As if you needed another reason to order drinks on a cruise, soon you’ll be able to buy a cocktail made by a robot bartender aboard Royal Caribbean’s Wonder of the Seas.
And you won’t have to worry about it eyeballing your significant other.
Makr Shakr, an Italian robotics firm that develops artificial intelligence-driven bartending systems, announced that its “Bionic Bar” has been installed aboard Wonder, where it is busy making up to 250 drinks an hour for the ship’s passengers.
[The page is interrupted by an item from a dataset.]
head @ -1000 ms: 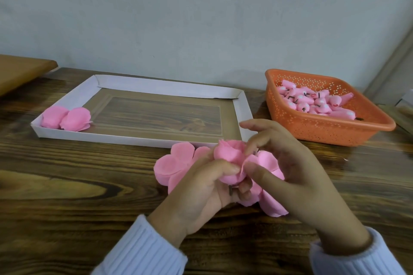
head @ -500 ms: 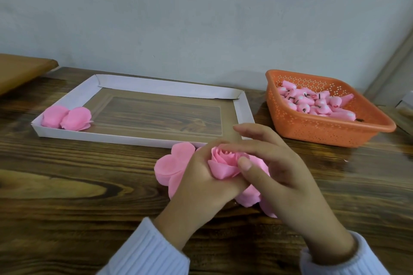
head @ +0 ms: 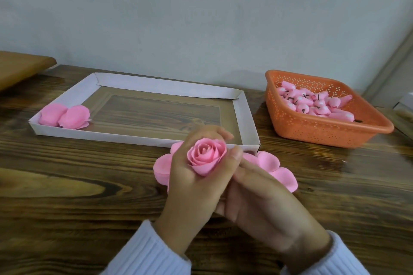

Wonder of the Seas, Royal’s newest ship, is sailing in Europe this summer but scheduled to transition to Port Canaveral in Brevard County in November for weekly seven-night voyages to the Caribbean. The Bionic Bar will remain aboard for those voyages, a Royal Caribbean spokeswoman said Wednesday.
Wonder isn’t the first Royal Caribbean ship to feature Makr Shakr’s innovative bartending system. Several of Royal’s newest ships have sailed with the guest-pleasing gizmo, including four Oasis-class ships and five Quantum-class ships.
Besides Wonder of the Seas, ships sailing this year from Port Canaveral or PortMiami with versions of the Bionic Bar are Harmony of the Seas, Oasis of the Seas, Odyssey of the Seas and Symphony of the Seas
Onboard, they are located in spaces with sleek futuristic designs where guests are enticed to wander over and order a drink so they can watch the machines whir to life and deliver its finished product.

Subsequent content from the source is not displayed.